Important/Common Concepts and Equations

Shannon Entropy

• Measures the uncertainty or information of a random variable X
• Measured in bits
• Intuition:
  • If X is totally predictable -> H(X) = 0 bits
  • If X is uniform over n values -> H(X) = log n bits

$$ H(X) = -\sum_x{p(x) \log_2{p(x)}} $$

Mutual Information

• Measures how much information is shared between X and Y
• Intuition:
  • I(X;Y) = 0 -> X and Y are independent
  • Larger I(X;Y) -> knowing X tells you more about Y
  • For I(X;Y), this means that if we know Y, we can save an average of I(X;Y) bits when encoding X
  • MI is symmetric meaning I(X;Y) = I(Y;X)
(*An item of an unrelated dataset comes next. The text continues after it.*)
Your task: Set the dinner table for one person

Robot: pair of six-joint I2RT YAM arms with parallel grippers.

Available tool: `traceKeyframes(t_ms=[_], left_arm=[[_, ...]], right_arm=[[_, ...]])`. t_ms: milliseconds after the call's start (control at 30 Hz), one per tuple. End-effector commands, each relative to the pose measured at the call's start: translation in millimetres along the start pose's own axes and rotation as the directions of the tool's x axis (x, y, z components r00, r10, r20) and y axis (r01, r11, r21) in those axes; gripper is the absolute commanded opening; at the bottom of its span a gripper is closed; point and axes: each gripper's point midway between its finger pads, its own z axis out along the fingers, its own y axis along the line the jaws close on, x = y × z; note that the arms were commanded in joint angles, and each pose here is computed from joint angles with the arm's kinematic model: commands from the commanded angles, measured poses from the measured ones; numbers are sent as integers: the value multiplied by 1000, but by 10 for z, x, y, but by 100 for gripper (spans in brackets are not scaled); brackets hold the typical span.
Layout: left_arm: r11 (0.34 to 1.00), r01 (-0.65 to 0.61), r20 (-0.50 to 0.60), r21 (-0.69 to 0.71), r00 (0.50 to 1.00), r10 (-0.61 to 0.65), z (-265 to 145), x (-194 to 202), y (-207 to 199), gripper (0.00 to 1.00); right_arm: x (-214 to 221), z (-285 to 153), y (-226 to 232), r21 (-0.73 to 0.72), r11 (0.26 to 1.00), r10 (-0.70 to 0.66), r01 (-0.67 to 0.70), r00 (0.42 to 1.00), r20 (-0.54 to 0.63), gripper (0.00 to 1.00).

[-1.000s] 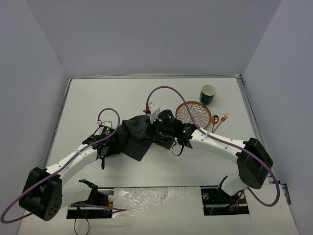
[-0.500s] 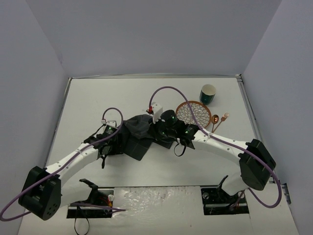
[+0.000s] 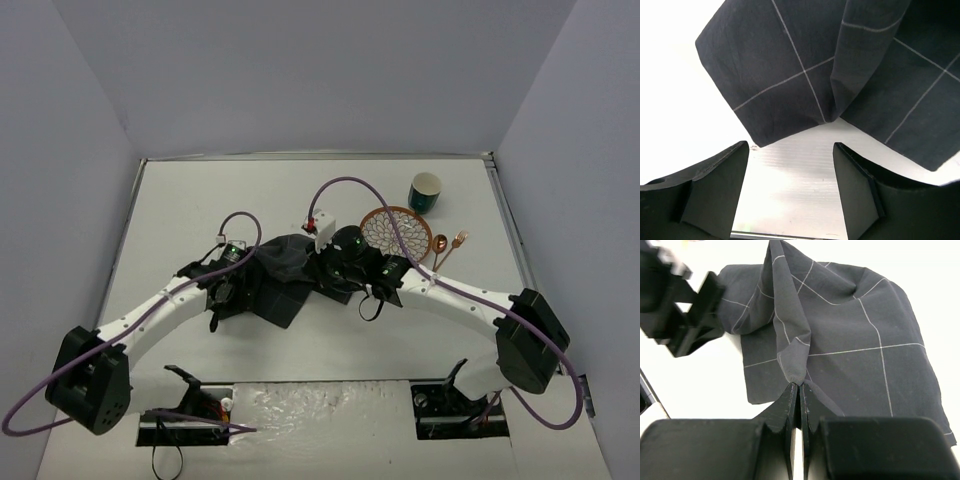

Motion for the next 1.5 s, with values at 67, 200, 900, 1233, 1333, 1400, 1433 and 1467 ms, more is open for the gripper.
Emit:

$$ I(X;Y) = \sum_{x,y}{p(x,y) \log_2{\frac{p(x,y)}{p(x)p(y)}}} $$

$$ I(X;Y) = H(X) - H(X | Y) $$

Kullback-Leibler (KL) Divergence

• Measures how different two discrete probability distributions P and Q are
• Intuition:
  • KL Divergence is 0 if P = Q
  • Not symmetric so D_KL(P||Q) != D_KL(Q||P)
  • Extra bits required to encode P using a code optimized for Q

$$ D_{KL}(P||Q) = \sum_x{P(x) \log_2{\frac{P(x)}{Q(x)}}} $$

Multivariate Gaussian

• A multidimensional bell curve where Σ controls the shape/spread

$$ p(x) = \frac{1}{\sqrt{(2\pi)^k |\sum|}} \exp(- \frac{1}{2} (x - \mu)^T \sum^{-1}(x - \mu)) $$

Expectation (E)

• Average value of f(X) if X is drawn according to P
• Weighted average of f(X) over the probability of X

$$ \mathbb{E}_{P(X)}[f(X)] = \int P(x)f(x) dx $$

Markov Chain

A Markov chain is simply a set of discrete random processes that happen one after another in which each next process is only dependent on the current process. This can be viewed from the perspective of a neural network in which each layers outputs only depends on the previous layers outputs.
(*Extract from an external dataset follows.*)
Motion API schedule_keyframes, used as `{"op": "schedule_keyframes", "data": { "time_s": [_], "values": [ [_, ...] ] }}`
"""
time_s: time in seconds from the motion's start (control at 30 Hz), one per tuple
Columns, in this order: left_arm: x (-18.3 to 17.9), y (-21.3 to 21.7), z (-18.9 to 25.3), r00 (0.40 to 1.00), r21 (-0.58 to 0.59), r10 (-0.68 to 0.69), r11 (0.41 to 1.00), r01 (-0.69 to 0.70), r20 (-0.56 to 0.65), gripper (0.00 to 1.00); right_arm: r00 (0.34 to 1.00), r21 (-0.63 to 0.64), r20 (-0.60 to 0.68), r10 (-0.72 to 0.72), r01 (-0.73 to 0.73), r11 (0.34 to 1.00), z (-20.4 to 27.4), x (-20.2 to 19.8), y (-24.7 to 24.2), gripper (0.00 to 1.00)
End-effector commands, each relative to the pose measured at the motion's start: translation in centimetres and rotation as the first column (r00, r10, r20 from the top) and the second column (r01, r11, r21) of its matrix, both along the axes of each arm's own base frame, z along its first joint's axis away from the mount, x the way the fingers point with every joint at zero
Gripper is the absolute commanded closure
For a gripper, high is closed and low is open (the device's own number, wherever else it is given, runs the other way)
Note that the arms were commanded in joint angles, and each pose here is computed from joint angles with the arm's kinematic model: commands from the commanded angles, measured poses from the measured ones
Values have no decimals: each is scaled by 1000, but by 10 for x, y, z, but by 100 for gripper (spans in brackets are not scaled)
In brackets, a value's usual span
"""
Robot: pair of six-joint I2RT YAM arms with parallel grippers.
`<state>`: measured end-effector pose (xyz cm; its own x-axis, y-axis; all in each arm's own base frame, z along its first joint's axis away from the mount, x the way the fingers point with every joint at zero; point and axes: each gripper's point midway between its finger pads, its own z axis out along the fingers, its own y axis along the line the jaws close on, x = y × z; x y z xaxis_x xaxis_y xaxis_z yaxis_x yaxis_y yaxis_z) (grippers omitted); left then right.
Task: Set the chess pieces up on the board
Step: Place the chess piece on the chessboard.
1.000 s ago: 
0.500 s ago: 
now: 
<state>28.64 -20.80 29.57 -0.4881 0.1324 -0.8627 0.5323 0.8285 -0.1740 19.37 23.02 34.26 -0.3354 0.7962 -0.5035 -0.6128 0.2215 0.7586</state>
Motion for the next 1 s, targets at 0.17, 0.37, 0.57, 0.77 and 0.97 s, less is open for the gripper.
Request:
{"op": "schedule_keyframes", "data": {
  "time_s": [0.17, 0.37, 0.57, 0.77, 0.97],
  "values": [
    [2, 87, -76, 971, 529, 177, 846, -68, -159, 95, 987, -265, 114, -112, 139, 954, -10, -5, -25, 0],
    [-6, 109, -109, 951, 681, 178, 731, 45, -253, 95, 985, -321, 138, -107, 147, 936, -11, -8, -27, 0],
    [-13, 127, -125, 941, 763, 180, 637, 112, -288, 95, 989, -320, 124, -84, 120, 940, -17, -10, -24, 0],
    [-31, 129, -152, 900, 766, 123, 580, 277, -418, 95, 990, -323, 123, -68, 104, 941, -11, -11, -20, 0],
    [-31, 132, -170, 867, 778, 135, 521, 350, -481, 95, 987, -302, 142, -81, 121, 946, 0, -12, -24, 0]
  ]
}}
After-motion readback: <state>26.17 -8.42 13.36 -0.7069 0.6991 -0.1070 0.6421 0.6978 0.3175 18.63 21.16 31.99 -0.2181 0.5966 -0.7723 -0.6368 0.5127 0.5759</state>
$$ X \rightarrow Z \rightarrow Y $$

Data Processing Inequality (DPI)

The data processing inequality simply states that for any Markov chain, the mutual information between two stochastic processes in said chain can only decrease.

$$ \text{For Markov chain } X \rightarrow Z \rightarrow Y \text{ : } I(X;Z) \geq I(X;Y) $$

Reparameterization Invariance [1]

For two invertable functions ϕ, ψ, the mutual information still holds:

$$ I(X;Y) = I(\phi(X);\psi(Y)). $$

For deep neural networks, this simply means that shuffling the weights of a given layer does not change the mutual information between that layer and all the others. This is important when considering computational complexity as done in the V-Information paper because the mutual information between the two random variables does not change, but the computational complexity can increase heavily depending on how hard the functions ϕ, ψ are to invert. The paper introduces a new type of information that takes computational constraints into consideration in this case.